To minimize the influence of transient conditions such as delirium, follow‐up assessments were administered at least 6 weeks after the initial trigger. When available, additional clinical data relevant to the dementia assessment, such as brain imaging, laboratory or blood test results, and clinician notes regarding suspected cognitive change, were also collected.
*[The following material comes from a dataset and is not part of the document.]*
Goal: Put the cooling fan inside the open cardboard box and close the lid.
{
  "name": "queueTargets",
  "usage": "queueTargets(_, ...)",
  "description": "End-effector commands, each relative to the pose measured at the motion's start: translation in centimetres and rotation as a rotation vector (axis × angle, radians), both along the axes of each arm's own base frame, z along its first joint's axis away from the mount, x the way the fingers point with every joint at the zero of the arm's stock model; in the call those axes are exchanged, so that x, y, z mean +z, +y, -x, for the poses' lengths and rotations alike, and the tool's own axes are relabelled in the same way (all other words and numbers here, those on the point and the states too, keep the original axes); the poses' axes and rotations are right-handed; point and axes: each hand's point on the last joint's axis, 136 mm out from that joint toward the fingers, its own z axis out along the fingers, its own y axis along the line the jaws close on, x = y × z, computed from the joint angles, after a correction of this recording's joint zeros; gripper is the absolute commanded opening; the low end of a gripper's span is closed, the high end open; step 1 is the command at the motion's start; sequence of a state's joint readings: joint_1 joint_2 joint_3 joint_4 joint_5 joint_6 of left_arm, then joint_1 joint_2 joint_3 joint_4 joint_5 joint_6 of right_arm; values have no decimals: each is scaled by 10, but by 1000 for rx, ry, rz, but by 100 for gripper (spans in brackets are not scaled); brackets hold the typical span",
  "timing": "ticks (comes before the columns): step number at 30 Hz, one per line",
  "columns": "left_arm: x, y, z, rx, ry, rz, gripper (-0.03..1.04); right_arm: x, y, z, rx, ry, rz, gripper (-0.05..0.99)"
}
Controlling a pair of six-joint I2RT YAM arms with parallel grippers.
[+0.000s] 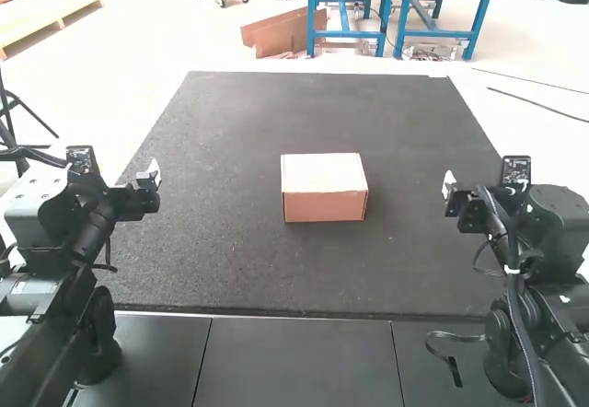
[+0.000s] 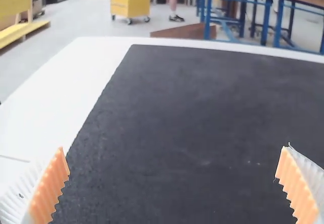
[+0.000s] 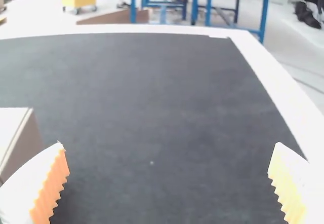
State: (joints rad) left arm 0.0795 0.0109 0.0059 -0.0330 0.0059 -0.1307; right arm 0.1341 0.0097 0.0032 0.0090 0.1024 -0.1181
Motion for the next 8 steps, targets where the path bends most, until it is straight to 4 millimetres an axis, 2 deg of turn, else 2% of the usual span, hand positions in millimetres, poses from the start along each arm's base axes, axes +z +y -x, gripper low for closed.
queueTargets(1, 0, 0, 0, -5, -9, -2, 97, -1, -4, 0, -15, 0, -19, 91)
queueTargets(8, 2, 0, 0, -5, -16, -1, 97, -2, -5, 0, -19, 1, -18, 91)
A blinded adjudication committee, comprising specialists in neurology, neuropsychology, and geriatrics from Australia and the United States reviewed all available information to determine dementia diagnoses based on Diagnostic and Statistical Manual of Mental Disorders, 4th Edition (DSM‐IV) criteria.39 The date of dementia diagnosis was defined as the date of the trigger that ultimately led to a confirmed diagnosis.
Statistical analysis
2.4
Statistical analyses for this study were conducted between February 24 and August 28, 2025. The primary exposure of interest was the 1‐year mean PM2.5 exposure prior to baseline. Cox proportional hazards regression models were used to estimate cause‐specific hazard ratios (HRs) and 95% confidence intervals (CIs) for the association between PM2.5 exposure and incident dementia. The proportional hazards assumption was assessed using the Schoenfeld residuals method. Participants were followed from baseline until the earliest occurrence of dementia diagnosis, death, or end of follow‐up.
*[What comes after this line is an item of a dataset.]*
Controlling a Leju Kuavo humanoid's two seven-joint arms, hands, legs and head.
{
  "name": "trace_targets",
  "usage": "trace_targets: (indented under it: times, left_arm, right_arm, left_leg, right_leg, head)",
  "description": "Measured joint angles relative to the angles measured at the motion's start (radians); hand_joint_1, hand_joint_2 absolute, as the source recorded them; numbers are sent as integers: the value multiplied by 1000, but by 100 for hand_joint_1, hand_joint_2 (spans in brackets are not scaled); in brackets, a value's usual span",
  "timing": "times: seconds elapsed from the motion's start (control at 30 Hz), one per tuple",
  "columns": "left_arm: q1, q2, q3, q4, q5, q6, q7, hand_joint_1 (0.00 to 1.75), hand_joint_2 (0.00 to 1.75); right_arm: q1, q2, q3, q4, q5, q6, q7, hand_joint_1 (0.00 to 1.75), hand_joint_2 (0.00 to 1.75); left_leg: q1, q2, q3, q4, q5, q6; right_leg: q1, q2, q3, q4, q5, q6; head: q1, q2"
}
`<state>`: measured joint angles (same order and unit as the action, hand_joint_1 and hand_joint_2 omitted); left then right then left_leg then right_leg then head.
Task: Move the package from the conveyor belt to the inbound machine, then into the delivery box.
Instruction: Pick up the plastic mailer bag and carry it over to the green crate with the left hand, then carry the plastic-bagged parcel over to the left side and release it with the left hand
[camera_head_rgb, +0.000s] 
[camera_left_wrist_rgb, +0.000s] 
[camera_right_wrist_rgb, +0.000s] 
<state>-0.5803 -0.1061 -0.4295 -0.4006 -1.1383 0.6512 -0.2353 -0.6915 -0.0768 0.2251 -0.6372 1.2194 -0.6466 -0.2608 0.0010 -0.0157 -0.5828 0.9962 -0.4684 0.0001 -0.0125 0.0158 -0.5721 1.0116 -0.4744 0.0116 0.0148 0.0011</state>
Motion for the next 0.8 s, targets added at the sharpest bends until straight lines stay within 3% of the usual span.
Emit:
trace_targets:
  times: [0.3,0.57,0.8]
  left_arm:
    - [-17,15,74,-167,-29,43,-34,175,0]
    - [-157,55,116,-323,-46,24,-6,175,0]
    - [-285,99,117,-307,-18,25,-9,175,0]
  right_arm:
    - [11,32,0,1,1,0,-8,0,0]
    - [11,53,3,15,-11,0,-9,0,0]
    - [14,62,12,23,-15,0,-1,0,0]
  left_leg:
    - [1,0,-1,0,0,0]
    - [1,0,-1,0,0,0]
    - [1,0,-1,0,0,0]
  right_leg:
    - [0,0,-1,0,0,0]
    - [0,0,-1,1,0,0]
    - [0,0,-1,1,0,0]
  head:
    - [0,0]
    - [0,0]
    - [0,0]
Initially, a linear exposure–response relationship was assumed, with PM2.5 exposure included as a continuous variable in the Cox models. To explore the potential for non‐linear associations, as suggested by recent literature,4 a restricted cubic splines (RCS) model with three knots (positioned at 10th, 50th, and 90th percentiles of the exposure distribution, yielding 2 degrees of freedom) was implemented. Evidence for a non‐linear association of this form was formally evaluated by comparing the RCS model to the linear model using a likelihood ratio test.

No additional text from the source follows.